バランスシート・・・いよいよ、先の記事に出てきた「貸借対照表」の見方です。
貸借対照表(B/S)をイメージで捉えてみましょう。
※ここに記載されている内容は、
とりあえず決算書が読める!
~貸借対照表と損益計算書のイメージをわずか15頁のレポートで理解する~
より抜粋しています。
(2006年11月に発行したものなので細かい点で現行法と異なる場合があります。)
■貸借対照表のイメージ
左側に「資産」
右側に「負債」と「資本」
と書かれています。
※ちなみに、簿記では左側のことを「借方」、右側のことを「貸方」なんて言います。
「資産」の欄には、現金・預金をはじめとする、プラスの財産が書かれています。
「負債」の欄には、未払~とか、借入金などのマイナスの財産が書かれています。
「資本」はというと、資本金がメインです。
さて、ここで一つ貸借対照表のルールをお知らせします。
資産 = 負債 + 資本
これが、ルールです。
上記の式は、資本等式と呼ばれます。
サンプル商事の例で見てみると、以下の通りです。
資産 56,830,413=負債 20,244,335+資本 36,586,078
順番を入れ替えても同じことです。
資産-負債=資本(or 資産-資本=負債)
というわけで、「左側(借方)と右側(貸方)が常にバランスする」
これが、貸借対照表、すなわちバランスシートです。

「資産」
左側の「資産」欄には、売掛金(債権)とか商品(在庫)などの
記載が見られますが、要は全てプラスの価値のあるものと考えてよいでしょう。
会社が現に持っている、現金や各種の預金、受取手形、出資金、
その他現金化できる権利、不動産や、車などは全てこの欄です。
「負債」
右側の「負債」欄には、買掛金(債務)、未払~などとありますが、要するに
全て借金のようなものです。
いずれ会社が支払はなければならない義務を負っているものが、
記載されています。
支払手形がある場合にはこの欄に入ります。
「資本」
「資本」は、資産-負債で計算できることは、前ページで述べた通りです。
ところで、「資本金」と「資本」はどう違うのでしょうか?
サンプル商事の例では、資本金は10,000,000(1千万円)となっており、
一方、資本合計を見ると36,586,078円(3千6百58万6千78円)となっています。

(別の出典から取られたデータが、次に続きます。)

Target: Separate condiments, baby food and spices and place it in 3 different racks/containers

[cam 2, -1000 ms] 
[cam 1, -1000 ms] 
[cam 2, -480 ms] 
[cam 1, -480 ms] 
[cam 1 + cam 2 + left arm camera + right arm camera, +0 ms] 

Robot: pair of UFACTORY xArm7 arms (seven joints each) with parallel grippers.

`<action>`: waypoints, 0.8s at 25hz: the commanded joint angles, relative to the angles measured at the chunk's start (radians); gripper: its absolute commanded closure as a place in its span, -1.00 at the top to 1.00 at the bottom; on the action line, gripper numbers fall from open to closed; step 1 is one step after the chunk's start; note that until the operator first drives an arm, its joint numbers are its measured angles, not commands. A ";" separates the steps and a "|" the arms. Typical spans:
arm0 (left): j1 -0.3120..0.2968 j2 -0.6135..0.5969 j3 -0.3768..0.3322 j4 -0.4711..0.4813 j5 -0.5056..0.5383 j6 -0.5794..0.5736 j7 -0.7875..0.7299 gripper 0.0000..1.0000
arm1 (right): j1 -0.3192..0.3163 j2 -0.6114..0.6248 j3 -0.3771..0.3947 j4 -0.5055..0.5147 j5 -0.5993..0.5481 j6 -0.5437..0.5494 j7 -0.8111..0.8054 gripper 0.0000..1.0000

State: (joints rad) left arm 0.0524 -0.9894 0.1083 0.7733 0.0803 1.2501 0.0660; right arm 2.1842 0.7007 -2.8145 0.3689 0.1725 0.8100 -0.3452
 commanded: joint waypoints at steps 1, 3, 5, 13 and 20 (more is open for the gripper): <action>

貸借対照表は、「決算日現在の財政状態を示します」と先に述べたことを
思い出してください。
サンプル商事がいつ設立された会社であるのかは、この表からは
読み取ることが出来ません。
しかし、創業するときには、資本金10,000,000円でスタートしたと思われます。
このときは、資本合計=10,000,000円でした。
これが、営業活動によって運用されて、「平成16年9月30日現在」では、
36,586,078円が資本合計となりました。
つまり、「(いつかは分かりませんが)過去からの黒字が累積している」
ということです。
ただし、この貸借対照表に記載されている金額が全てではありません。
ここに掲載されている価額のことを、「帳簿価額」と言いますが、
不動産を例にとって見ますと、建物8,200,000(8百20万円)と
記載されているものを現金化(売却)する時に、幾らになるかは、
ここからは読み取ることが出来ません。
もしかすると、1千万円以上で売れるかも知れないし、
逆に5百万円にしかならないかも知れないのです。
ですから、実際の価額(時価)と帳簿価額(簿価)にズレがある資産、負債
については、常に注意が必要となります。